* [What is expected] Which lines below contain the word "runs"? Copy each one.

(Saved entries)
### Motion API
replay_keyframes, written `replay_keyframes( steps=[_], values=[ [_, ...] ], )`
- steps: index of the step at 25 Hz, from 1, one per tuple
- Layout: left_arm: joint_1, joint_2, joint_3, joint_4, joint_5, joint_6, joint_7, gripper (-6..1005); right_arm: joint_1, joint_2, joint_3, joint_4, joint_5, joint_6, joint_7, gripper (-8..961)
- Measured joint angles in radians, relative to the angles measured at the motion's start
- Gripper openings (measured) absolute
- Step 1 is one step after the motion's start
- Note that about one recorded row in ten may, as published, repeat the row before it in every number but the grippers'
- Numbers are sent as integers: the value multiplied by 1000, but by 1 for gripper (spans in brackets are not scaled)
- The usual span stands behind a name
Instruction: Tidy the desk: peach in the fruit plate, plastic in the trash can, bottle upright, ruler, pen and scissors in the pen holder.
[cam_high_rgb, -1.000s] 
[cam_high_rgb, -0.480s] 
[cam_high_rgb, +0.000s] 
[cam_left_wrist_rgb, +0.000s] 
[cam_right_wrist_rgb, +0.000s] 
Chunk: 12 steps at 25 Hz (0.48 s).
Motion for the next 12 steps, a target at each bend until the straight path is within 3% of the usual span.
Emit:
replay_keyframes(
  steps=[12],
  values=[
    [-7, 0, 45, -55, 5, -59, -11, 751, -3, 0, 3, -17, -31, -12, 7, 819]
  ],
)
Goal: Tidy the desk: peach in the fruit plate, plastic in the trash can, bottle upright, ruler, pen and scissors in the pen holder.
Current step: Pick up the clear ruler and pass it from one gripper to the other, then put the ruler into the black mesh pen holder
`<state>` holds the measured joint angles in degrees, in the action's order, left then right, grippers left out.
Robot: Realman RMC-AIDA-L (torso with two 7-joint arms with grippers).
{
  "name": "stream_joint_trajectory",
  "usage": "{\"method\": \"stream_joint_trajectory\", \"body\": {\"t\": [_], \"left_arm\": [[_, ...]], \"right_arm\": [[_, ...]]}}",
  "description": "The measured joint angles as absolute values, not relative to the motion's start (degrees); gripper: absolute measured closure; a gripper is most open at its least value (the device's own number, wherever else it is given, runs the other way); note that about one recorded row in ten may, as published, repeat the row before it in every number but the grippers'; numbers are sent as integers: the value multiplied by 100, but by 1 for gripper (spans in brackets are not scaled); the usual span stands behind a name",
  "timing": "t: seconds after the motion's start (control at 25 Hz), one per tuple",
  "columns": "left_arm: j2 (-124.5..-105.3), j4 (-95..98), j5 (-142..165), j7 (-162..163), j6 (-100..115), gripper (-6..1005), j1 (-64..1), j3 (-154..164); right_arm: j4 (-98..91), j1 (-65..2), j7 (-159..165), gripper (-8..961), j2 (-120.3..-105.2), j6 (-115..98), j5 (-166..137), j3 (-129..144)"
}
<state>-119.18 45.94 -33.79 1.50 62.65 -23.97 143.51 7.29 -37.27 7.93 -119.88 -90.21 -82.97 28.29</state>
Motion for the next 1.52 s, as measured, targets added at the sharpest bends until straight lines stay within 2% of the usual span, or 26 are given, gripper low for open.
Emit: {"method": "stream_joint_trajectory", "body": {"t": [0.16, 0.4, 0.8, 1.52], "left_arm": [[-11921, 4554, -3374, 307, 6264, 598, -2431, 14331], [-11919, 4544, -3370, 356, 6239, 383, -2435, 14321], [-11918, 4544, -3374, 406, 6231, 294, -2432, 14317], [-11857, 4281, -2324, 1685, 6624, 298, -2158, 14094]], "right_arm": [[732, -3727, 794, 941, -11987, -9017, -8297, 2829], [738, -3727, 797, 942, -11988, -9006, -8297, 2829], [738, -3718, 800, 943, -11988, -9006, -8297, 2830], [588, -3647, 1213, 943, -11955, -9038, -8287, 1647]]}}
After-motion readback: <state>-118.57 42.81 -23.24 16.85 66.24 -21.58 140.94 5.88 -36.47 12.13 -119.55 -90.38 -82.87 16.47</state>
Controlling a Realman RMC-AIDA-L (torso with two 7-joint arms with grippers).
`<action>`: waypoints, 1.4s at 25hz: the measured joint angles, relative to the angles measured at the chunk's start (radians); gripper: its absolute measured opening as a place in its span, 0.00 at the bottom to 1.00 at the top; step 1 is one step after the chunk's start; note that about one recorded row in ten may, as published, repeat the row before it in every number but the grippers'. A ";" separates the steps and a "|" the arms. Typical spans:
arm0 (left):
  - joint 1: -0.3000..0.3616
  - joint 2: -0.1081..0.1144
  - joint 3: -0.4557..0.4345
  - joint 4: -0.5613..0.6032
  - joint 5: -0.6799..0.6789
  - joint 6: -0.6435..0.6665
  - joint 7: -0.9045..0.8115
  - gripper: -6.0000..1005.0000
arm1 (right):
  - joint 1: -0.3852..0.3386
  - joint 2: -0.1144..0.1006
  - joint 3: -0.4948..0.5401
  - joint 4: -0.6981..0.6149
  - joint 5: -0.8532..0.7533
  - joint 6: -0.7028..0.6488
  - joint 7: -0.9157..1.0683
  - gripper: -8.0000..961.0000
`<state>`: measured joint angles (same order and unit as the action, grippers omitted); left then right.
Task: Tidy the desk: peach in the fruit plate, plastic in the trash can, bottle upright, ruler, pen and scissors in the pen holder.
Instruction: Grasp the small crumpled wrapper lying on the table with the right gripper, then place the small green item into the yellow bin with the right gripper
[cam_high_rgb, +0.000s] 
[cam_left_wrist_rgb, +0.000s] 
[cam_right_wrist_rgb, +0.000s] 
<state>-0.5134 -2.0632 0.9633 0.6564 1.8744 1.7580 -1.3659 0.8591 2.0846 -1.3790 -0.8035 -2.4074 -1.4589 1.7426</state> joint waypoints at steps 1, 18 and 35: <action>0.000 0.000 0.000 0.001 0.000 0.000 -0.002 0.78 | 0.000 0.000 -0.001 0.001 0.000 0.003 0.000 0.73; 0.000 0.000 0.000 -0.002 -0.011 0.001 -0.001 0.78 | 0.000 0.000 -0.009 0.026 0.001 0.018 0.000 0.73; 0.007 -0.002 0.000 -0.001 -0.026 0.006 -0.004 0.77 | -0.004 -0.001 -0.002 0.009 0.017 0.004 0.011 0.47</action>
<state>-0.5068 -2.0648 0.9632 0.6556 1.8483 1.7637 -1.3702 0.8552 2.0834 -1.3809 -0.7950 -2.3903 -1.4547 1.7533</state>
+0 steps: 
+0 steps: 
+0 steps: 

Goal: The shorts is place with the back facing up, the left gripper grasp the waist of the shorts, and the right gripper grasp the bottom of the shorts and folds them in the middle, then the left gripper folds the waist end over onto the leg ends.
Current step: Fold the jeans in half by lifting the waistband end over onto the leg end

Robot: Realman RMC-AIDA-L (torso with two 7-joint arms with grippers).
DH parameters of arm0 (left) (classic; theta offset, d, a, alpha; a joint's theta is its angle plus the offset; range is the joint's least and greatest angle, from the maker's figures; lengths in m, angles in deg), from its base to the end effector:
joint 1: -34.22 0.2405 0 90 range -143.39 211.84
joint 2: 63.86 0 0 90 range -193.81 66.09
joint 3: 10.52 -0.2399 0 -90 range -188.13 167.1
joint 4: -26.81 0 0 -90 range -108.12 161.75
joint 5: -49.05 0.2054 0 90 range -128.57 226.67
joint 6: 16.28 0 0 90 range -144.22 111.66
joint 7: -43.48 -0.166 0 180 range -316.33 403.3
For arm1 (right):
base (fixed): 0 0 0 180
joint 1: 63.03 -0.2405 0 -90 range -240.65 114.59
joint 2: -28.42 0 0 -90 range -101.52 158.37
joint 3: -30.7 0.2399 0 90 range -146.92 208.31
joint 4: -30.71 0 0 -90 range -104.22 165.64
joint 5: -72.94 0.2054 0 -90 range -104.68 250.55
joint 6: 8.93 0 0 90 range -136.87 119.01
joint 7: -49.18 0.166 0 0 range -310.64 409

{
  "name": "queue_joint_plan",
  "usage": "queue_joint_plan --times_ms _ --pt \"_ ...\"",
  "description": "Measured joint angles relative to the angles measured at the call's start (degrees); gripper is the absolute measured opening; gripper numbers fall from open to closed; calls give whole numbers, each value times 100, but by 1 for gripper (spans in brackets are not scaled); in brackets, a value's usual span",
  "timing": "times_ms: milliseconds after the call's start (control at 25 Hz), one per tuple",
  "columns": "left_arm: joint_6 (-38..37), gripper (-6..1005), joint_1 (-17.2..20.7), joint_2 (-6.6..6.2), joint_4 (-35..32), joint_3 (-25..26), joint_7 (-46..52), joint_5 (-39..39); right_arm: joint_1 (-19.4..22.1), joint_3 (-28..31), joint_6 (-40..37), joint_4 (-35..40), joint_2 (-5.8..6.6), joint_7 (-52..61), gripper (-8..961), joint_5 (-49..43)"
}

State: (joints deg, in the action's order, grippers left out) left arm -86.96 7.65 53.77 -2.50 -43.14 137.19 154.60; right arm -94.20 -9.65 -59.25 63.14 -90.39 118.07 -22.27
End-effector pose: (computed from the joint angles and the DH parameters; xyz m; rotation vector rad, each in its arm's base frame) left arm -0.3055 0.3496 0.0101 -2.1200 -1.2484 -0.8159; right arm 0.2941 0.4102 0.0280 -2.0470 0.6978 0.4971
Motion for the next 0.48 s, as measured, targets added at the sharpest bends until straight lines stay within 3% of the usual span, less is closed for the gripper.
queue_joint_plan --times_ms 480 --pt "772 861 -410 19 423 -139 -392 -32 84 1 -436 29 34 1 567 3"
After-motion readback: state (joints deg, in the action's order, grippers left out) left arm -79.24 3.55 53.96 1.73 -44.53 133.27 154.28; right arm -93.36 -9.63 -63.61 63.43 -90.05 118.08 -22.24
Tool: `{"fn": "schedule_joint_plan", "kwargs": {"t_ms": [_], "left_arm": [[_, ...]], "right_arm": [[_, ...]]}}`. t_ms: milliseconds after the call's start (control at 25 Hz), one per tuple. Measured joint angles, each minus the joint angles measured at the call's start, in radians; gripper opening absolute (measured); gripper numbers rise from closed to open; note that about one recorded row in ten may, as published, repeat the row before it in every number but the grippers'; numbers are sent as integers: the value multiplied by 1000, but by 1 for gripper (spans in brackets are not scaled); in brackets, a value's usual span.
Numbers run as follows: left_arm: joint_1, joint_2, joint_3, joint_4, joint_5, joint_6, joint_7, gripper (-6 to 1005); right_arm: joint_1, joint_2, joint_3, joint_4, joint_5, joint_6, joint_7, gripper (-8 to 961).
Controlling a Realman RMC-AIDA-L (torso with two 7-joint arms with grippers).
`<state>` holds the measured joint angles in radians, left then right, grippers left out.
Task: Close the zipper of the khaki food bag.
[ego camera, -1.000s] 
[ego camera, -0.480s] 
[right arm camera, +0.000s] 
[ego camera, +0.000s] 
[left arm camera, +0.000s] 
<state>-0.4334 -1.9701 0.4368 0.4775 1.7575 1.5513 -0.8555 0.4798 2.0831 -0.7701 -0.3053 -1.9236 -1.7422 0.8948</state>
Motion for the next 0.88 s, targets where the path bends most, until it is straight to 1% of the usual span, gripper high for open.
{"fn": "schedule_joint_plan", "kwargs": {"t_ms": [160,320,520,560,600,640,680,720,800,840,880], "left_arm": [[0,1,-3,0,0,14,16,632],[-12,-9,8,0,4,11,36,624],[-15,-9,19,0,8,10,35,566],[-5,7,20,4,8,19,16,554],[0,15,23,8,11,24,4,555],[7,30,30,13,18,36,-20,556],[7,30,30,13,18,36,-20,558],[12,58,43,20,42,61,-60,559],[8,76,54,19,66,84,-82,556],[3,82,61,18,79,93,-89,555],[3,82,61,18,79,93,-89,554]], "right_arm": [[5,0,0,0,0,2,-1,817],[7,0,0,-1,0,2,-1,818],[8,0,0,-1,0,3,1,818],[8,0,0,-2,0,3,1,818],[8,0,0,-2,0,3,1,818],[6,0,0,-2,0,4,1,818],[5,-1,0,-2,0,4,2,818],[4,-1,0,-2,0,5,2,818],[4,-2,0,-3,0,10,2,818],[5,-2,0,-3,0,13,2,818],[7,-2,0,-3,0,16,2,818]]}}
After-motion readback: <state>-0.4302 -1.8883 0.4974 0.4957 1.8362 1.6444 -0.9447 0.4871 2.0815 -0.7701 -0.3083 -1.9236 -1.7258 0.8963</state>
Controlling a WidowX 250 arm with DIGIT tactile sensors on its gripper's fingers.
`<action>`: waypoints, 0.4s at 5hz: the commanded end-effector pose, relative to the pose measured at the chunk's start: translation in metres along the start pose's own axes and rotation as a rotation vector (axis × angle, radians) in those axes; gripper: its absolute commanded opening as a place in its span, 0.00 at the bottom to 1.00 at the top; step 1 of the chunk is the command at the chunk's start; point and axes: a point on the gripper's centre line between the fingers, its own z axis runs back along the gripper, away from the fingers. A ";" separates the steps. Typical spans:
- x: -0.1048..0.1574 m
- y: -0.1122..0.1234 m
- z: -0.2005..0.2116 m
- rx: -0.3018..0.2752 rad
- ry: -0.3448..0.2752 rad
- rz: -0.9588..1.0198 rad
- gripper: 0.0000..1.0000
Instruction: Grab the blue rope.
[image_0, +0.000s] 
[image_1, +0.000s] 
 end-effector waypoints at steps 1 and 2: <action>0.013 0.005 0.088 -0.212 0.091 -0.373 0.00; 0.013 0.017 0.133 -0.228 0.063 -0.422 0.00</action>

* [The completed task]
  "description": "The measured joint angles as absolute values, not relative to the motion's start (degrees); gripper: absolute measured closure; a gripper is most open at its least value (the device's own number, wherever else it is given, runs the other way); note that about one recorded row in ten may, as published, repeat the row before it in every number but the grippers'; numbers are sent as integers: the value multiplied by 100, but by 1 for gripper (spans in brackets are not scaled); the usual span stands behind a name",
`<action>`: waypoints, 0.4s at 5hz: the commanded end-effector pose, relative to the pose measured at the chunk's start: translation in metres along the start pose's own axes and rotation as a rotation vector (axis × angle, radians) in those axes; gripper: its absolute commanded opening as a place in its span, 0.00 at the bottom to 1.00 at the top; step 1 of the chunk is the command at the chunk's start; point and axes: a point on the gripper's centre line between the fingers, its own z axis runs back along the gripper, away from the fingers. A ";" separates the steps. Typical spans:

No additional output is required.